Recently, a new approach by investigating the intra-tumoral microbiome raise great interest. Geller et al. showed the presence of Gammaproteobacteria in PDAC might be responsible for the tumor resistance to gemcitabine5. The gut microbiome also plays a significant role in antitumor immune responses and predicts the efficacy of immune-checkpoint inhibitors in cancer patients28,29. Riquelme et al. identified an intra-tumoral microbiome signature (PseudoxanthomonasStreptomycesSaccharopolysporaBacillus clausii) which was predictive of long-term survivor in PDAC. They demonstrated that PDAC microbiome composition, which cross-talked to the gut microbiome, could influence the host immune response and natural history of the disease6. Chakladar et al. outlined the intra-tumoral microbiome of 187 PDAC samples through large-scale sequencing data from The Cancer Genome Atlas (TCGA), and they found potentially cancer-promoting or immune-inhibiting microbes—most of them belonged to Proteobacteria phylum30. Nejman et al. reported that intra-tumoral microbiome composition is diverse and cancer type-specific. They analyzed the intra-tumoral microbiome of 1,526 samples from seven human tumor types, including breast, lung, ovary, pancreas, melanoma, bone, and brain tumors. Bacteria belonging to the Firmicutes and Bacteroidetes phyla were the most abundant species in colorectal tumors, while Proteobacteria dominated the microbiome of PDAC4.

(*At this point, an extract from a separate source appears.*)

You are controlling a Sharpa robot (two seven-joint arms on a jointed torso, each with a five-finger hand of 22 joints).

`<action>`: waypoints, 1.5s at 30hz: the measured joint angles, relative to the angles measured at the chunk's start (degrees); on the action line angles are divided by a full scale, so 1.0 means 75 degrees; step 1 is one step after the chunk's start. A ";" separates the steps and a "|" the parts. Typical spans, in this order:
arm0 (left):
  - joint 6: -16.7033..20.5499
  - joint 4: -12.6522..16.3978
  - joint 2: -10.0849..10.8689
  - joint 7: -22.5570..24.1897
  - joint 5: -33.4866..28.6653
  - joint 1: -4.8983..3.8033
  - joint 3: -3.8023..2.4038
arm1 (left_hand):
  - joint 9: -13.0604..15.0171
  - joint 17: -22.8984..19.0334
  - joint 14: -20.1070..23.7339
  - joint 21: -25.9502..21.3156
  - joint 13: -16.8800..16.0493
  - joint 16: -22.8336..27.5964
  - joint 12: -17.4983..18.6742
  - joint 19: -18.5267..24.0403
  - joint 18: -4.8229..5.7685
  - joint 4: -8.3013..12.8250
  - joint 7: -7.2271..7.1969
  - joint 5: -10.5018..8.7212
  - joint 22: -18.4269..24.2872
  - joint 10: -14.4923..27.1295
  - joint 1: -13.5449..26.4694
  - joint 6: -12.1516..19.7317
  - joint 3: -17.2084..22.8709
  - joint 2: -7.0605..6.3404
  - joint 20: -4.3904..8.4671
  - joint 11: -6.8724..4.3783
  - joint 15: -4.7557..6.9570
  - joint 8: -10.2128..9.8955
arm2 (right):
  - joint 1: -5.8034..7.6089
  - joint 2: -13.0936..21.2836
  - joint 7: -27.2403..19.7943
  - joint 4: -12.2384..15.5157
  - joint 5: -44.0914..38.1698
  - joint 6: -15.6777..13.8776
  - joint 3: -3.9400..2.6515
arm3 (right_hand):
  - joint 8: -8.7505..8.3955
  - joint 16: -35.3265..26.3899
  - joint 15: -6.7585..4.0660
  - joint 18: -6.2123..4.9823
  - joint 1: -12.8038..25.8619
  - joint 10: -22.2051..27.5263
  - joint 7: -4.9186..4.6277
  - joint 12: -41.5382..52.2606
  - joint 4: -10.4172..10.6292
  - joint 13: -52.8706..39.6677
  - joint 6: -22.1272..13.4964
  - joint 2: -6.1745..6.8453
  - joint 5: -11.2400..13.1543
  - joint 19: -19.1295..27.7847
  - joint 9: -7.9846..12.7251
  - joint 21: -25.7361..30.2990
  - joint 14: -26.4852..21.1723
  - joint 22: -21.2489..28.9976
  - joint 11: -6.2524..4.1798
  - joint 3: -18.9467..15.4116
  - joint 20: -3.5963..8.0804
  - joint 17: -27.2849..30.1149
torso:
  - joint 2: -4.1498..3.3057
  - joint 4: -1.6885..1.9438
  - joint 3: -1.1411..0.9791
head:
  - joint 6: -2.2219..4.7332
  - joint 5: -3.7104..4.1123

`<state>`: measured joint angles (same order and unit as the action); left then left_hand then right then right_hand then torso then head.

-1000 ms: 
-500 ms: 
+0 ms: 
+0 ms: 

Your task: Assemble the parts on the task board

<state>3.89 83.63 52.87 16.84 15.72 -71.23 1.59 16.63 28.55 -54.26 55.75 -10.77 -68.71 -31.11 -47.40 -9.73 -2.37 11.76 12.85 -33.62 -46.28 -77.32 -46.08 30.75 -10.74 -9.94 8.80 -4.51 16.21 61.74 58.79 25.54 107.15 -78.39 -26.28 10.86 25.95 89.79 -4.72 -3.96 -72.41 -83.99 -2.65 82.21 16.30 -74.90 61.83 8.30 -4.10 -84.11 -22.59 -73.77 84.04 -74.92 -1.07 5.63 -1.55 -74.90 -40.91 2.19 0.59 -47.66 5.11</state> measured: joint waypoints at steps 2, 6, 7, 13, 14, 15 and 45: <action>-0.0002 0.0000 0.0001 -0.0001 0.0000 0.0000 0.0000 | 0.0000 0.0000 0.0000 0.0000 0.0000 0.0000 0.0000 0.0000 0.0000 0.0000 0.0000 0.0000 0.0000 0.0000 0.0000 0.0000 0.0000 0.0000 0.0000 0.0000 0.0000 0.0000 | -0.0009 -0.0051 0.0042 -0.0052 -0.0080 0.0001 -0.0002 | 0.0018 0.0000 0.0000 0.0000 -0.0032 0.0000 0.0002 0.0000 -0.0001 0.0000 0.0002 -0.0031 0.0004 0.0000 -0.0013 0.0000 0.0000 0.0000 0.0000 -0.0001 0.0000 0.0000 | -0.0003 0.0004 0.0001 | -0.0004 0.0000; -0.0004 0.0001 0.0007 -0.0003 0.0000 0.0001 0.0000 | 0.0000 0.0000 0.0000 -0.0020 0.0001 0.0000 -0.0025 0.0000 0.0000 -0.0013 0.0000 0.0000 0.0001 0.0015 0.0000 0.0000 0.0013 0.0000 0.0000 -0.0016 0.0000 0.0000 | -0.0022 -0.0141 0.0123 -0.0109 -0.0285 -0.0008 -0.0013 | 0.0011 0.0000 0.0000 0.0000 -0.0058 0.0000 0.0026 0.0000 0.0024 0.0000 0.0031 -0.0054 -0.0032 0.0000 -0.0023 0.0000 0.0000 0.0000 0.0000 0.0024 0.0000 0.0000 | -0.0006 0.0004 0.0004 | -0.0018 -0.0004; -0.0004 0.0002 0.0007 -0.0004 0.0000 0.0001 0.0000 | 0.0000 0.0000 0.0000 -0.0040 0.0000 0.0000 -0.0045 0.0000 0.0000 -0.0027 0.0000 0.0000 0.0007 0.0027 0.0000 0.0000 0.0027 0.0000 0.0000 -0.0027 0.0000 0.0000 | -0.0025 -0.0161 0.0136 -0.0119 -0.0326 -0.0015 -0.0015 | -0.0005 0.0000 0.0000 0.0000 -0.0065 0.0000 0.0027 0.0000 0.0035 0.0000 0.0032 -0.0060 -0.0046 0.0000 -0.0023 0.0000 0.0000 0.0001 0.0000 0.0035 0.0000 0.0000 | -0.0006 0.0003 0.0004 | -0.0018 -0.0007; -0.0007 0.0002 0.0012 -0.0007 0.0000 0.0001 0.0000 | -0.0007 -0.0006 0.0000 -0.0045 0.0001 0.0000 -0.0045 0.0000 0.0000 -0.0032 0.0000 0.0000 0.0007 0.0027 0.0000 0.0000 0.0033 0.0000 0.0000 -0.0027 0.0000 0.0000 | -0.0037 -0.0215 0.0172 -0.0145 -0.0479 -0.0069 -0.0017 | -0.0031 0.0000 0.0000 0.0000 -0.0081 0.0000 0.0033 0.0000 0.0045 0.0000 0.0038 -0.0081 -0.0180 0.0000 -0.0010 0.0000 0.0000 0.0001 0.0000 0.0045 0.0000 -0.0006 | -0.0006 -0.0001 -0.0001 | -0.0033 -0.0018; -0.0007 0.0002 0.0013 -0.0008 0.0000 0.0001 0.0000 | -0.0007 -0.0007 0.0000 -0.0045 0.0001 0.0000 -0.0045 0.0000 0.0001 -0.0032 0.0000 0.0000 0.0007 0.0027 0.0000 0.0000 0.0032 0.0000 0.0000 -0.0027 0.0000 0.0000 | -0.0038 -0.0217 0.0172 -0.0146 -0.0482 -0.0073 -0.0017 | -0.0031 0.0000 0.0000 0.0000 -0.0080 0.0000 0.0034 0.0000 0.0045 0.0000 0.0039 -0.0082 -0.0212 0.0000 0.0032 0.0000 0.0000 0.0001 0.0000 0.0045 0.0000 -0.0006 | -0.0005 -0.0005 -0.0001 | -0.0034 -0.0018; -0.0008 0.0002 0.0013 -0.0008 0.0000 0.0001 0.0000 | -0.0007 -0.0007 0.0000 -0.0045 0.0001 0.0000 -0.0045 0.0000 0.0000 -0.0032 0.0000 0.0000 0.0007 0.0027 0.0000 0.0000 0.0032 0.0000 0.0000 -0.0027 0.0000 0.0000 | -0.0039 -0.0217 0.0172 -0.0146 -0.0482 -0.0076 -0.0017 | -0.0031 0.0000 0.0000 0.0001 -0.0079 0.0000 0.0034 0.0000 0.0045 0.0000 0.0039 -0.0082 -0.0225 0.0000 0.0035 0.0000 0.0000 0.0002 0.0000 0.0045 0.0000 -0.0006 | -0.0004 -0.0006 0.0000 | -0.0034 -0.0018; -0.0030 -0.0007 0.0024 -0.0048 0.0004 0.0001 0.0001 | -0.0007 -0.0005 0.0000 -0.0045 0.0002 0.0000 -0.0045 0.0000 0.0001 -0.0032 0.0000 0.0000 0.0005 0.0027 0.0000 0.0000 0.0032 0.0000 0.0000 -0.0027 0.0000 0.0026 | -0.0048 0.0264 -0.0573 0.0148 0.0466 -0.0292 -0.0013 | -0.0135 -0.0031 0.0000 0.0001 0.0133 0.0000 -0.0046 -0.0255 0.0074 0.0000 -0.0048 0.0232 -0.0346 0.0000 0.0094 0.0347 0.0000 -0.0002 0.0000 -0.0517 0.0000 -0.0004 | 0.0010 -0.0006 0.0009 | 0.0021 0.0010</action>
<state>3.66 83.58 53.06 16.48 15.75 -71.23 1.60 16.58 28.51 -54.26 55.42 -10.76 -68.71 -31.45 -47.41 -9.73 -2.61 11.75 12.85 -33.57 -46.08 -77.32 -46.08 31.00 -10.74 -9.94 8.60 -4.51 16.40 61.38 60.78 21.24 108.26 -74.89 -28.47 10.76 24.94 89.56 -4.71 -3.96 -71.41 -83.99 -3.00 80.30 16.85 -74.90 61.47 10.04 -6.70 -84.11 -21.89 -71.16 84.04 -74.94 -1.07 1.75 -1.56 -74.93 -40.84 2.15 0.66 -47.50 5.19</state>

However, previous studies on the intra-tumoral microbiome of PDAC were mostly based on the FFPE tumor specimens obtained during surgical resection4,6. The majority of PDAC patients were diagnosed at advanced stages and thus precluded surgical resection. Masi et al. compared the results of microbiome profile in FFPE specimens obtained by surgical biopsy and EUS-FNB using Decontam31 (http://github.com/benjjneb/decontam), an open-source R package, to remove contaminant DNA sequences. They found there was no significant difference in alpha-diversity, beta-diversity, or taxonomic profiles between EUS-FNB and surgical biopsy in three patients with matched samples32. They claimed that EUS-FNB could substitute surgical biopsy in the PDAC tissue sampling for microbial research. This prospective study confirmed that both two methods can collect sufficient cancer tissue for microbiome analyses.

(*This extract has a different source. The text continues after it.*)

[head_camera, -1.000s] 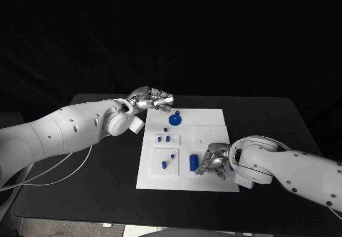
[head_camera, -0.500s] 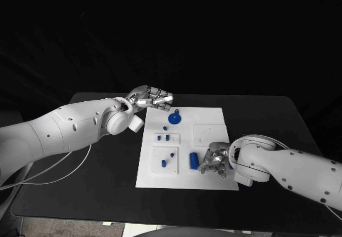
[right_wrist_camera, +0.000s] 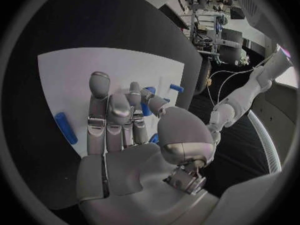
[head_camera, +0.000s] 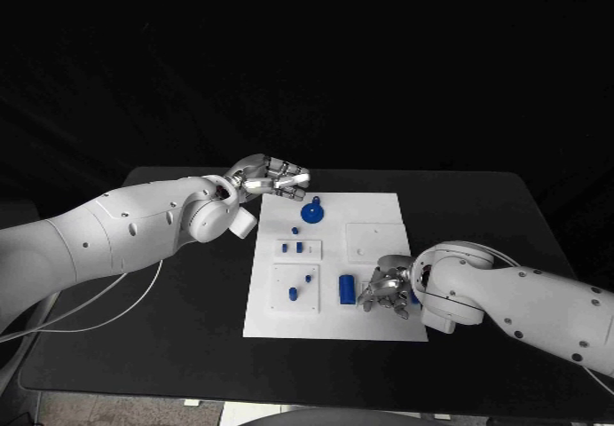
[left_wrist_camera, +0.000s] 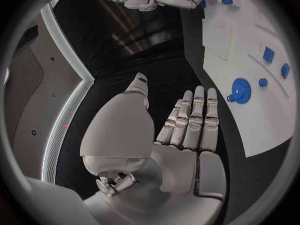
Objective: Assemble the parts on the task board
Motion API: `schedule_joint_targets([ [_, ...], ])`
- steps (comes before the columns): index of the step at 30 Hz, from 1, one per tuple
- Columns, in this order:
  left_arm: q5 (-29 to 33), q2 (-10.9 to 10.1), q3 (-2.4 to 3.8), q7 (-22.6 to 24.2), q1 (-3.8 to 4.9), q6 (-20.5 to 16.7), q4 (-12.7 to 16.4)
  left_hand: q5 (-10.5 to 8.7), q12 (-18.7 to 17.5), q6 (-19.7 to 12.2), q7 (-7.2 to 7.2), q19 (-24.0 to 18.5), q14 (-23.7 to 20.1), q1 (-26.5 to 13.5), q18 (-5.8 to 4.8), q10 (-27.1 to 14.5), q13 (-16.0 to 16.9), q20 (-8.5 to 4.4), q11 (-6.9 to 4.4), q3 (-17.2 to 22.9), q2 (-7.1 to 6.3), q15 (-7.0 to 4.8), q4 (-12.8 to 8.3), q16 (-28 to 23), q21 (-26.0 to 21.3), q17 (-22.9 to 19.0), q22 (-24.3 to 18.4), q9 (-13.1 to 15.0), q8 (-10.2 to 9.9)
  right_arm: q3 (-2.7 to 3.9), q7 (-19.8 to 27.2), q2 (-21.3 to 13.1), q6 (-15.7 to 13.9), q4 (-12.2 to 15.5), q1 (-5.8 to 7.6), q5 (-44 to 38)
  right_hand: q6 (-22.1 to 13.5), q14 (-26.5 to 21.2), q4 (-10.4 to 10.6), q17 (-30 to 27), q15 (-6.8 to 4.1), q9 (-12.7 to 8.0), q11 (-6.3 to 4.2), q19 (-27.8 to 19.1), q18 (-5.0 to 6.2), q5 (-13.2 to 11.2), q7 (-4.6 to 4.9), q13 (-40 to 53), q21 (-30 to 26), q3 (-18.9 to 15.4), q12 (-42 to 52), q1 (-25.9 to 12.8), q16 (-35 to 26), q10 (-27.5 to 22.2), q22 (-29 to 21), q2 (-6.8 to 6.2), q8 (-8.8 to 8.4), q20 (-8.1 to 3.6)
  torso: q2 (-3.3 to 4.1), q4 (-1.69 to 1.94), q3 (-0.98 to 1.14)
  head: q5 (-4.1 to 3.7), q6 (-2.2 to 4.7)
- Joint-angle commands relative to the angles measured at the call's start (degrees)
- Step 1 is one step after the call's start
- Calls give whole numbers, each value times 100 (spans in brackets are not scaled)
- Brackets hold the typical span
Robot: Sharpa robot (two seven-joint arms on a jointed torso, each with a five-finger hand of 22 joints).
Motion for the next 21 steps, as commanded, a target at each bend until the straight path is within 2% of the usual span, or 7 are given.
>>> schedule_joint_targets([
  [1, -43, 6, 3, -1, -3, 106, 9, 2, -15, 35, -6, -14, 38, -14, -48, 0, 2, -5, 19, -2, 69, 6, -90, -25, 36, 1, 8, 8, 3, 1, -29, -1, 219, 13, -8, 7, -37, -12, -11, -11, -27, 11, -23, 215, -28, 153, -26, -5, 17, -256, -17, 117, 27, 27, -11, 2, 4, -20, 1, 0, -3, 8, -9],
  [7, -52, 3, 3, -6, -3, 110, 12, 2, -15, 35, -6, -14, 38, -14, -48, 0, 2, -5, 19, -2, 69, 6, -90, -25, 36, 1, 8, 8, 3, 1, 7, -44, 165, 40, -12, 20, -20, -13, -19, -19, -28, -20, -28, 215, -33, 209, -37, -8, 8, -626, -20, 193, 20, 27, -17, -32, 2, -21, 1, 6, -3, 9, -4],
  [10, -53, 1, 3, -4, -3, 110, 13, 2, -15, 35, -6, -14, 38, -14, -48, 0, 2, -5, 19, -2, 69, 6, -90, -25, 36, 1, 8, 8, 3, 1, 66, -106, 38, 69, -13, 23, -21, -12, -24, -23, -30, -68, -27, 215, -33, 181, -33, -19, -1, -817, -37, 263, 16, 19, -24, -22, 2, -24, 2, 9, -2, 9, 3],
  [12, -54, -3, 3, 0, -3, 109, 15, 2, -15, 35, -6, -14, 38, -14, -48, 0, 2, -5, 19, -2, 69, 6, -90, -25, 36, 1, 8, 8, 3, 20, 138, -179, -68, 100, -13, 32, -84, -12, -10, -27, -19, -131, -13, 218, -30, 162, -9, -9, 7, -928, -20, 280, 12, 21, -22, -59, 3, -18, 1, 5, 0, 2, 11],
  [15, -52, -11, 3, 6, -3, 105, 19, 1, -15, 50, -9, -14, 40, -32, -47, 3, 2, -6, 17, 5, 78, 6, -132, -25, 36, 2, 8, 9, 6, 106, 241, -315, -149, 158, -13, 60, -182, -8, 10, -25, -8, -248, 10, 218, -19, 202, 32, 6, 14, -1080, 7, 339, 20, 26, -19, -77, -3, -7, -2, -1, -2, -3, 9],
  [18, -46, -25, 3, 12, -3, 94, 26, 1, -15, 50, -9, -14, 40, -32, -47, 3, 2, -6, 17, 5, 78, 6, -132, -25, 36, 2, 8, 9, 6, 285, 314, -504, -139, 214, -7, 139, -295, -3, 48, -9, 12, -416, 36, 221, -1, 208, 81, 42, 53, -1226, 70, 408, 49, 50, 0, -86, -8, 11, -3, -5, -2, -10, 7],
  [21, -40, -59, 3, 16, -3, 99, 49, -4, -13, 49, -10, 0, 63, -80, -50, 42, 2, -16, 8, -51, 80, -3, -95, -24, 39, -1, 9, 9, 2, 449, 363, -719, -94, 208, 47, 255, -383, -2, 96, 2, 43, -738, 68, 215, 27, 210, 140, 53, 86, -1422, 99, 507, 81, 52, 22, -115, -3, 46, -6, -20, -3, -52, 32],
])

Since the EUS-FNB has the better diagnostic accuracy than EUS-FNA8, and the EUS-FNB with the newest generation of needles has better histological procurement yield than older ones while performing solid pancreatic lesion biopsy33,34. In our study, we collected fresh PDAC tissue via EUS-FNB with newest generation of EUS-FNB needles and surgical biopsy. Both EUS-FNB and surgical biopsy can collect sufficient fresh cancer tissue for microbiome analyses without major complication. Furthermore, the intra-tumoral microbiome profile from EUS-FNB had similar alpha-diversity and taxonomic profiles with surgical biopsy. There are some limitations of our study including the small number of patients and the possible rare bias from 16S rRNA amplicon sequencing. Thus, further larger studies with whole genome sequencing are warranted.

In conclusion, except for surgical biopsy, EUS-FNB can be another valid and valuable tool for studying intra-tumoral microbiome in patients with resectable and unresectable PDAC.